Exercise requirements: Output all of the material beneath this line exactly as it is.

────

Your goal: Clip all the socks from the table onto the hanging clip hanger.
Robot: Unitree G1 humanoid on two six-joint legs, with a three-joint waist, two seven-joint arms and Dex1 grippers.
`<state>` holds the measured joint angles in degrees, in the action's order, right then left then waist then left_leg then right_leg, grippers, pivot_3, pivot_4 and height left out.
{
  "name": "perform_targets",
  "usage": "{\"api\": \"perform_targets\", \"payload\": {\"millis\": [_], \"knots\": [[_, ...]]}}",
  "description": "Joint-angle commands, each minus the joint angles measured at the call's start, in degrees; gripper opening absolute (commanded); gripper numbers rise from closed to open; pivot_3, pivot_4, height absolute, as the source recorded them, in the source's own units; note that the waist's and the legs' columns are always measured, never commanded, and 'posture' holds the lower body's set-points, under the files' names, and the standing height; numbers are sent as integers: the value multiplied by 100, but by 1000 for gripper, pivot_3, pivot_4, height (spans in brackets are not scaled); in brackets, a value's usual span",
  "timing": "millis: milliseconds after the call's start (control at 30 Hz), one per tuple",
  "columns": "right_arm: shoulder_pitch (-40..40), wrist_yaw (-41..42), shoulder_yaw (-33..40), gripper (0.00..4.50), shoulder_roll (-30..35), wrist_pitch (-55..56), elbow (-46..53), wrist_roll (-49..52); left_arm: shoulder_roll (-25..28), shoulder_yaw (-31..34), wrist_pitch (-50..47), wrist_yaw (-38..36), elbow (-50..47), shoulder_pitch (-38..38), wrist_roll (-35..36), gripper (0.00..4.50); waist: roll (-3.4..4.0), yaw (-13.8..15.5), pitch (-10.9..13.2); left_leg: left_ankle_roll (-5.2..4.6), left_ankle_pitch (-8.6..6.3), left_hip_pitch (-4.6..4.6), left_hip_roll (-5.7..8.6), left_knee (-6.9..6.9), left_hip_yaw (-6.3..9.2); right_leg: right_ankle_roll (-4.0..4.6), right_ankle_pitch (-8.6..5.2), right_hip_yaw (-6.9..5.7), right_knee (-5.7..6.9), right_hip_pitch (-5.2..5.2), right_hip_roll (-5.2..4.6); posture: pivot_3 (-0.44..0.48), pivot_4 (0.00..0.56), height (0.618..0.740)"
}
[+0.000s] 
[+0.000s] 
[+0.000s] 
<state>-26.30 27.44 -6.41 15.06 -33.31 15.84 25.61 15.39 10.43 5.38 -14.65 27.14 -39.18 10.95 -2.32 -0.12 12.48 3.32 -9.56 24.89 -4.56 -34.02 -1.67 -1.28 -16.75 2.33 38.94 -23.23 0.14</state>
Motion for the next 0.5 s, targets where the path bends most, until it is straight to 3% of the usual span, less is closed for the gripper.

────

Expected answer:
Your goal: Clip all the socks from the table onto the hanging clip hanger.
Robot: Unitree G1 humanoid on two six-joint legs, with a three-joint waist, two seven-joint arms and Dex1 grippers.
`<state>` holds the measured joint angles in degrees, in the action's order, right then left then waist then left_leg then right_leg, grippers, pivot_3, pivot_4 and height left out.
{
  "name": "perform_targets",
  "usage": "{\"api\": \"perform_targets\", \"payload\": {\"millis\": [_], \"knots\": [[_, ...]]}}",
  "description": "Joint-angle commands, each minus the joint angles measured at the call's start, in degrees; gripper opening absolute (commanded); gripper numbers rise from closed to open; pivot_3, pivot_4, height absolute, as the source recorded them, in the source's own units; note that the waist's and the legs' columns are always measured, never commanded, and 'posture' holds the lower body's set-points, under the files' names, and the standing height; numbers are sent as integers: the value multiplied by 100, but by 1000 for gripper, pivot_3, pivot_4, height (spans in brackets are not scaled); in brackets, a value's usual span",
  "timing": "millis: milliseconds after the call's start (control at 30 Hz), one per tuple",
  "columns": "right_arm: shoulder_pitch (-40..40), wrist_yaw (-41..42), shoulder_yaw (-33..40), gripper (0.00..4.50), shoulder_roll (-30..35), wrist_pitch (-55..56), elbow (-46..53), wrist_roll (-49..52); left_arm: shoulder_roll (-25..28), shoulder_yaw (-31..34), wrist_pitch (-50..47), wrist_yaw (-38..36), elbow (-50..47), shoulder_pitch (-38..38), wrist_roll (-35..36), gripper (0.00..4.50); waist: roll (-3.4..4.0), yaw (-13.8..15.5), pitch (-10.9..13.2); left_leg: left_ankle_roll (-5.2..4.6), left_ankle_pitch (-8.6..6.3), left_hip_pitch (-4.6..4.6), left_hip_roll (-5.7..8.6), left_knee (-6.9..6.9), left_hip_yaw (-6.3..9.2); right_leg: right_ankle_roll (-4.0..4.6), right_ankle_pitch (-8.6..5.2), right_hip_yaw (-6.9..5.7), right_knee (-5.7..6.9), right_hip_pitch (-5.2..5.2), right_hip_roll (-5.2..4.6); posture: pivot_3 (-0.44..0.48), pivot_4 (0.00..0.56), height (0.618..0.740)"
}
[+0.000s] 
[+0.000s] 
[+0.000s] 
<state>-26.30 27.44 -6.41 15.06 -33.31 15.84 25.61 15.39 10.43 5.38 -14.65 27.14 -39.18 10.95 -2.32 -0.12 12.48 3.32 -9.56 24.89 -4.56 -34.02 -1.67 -1.28 -16.75 2.33 38.94 -23.23 0.14</state>
Motion for the next 0.5 s, targets where the path bends most, until it is straight to 3% of the usual span, less is closed for the gripper.

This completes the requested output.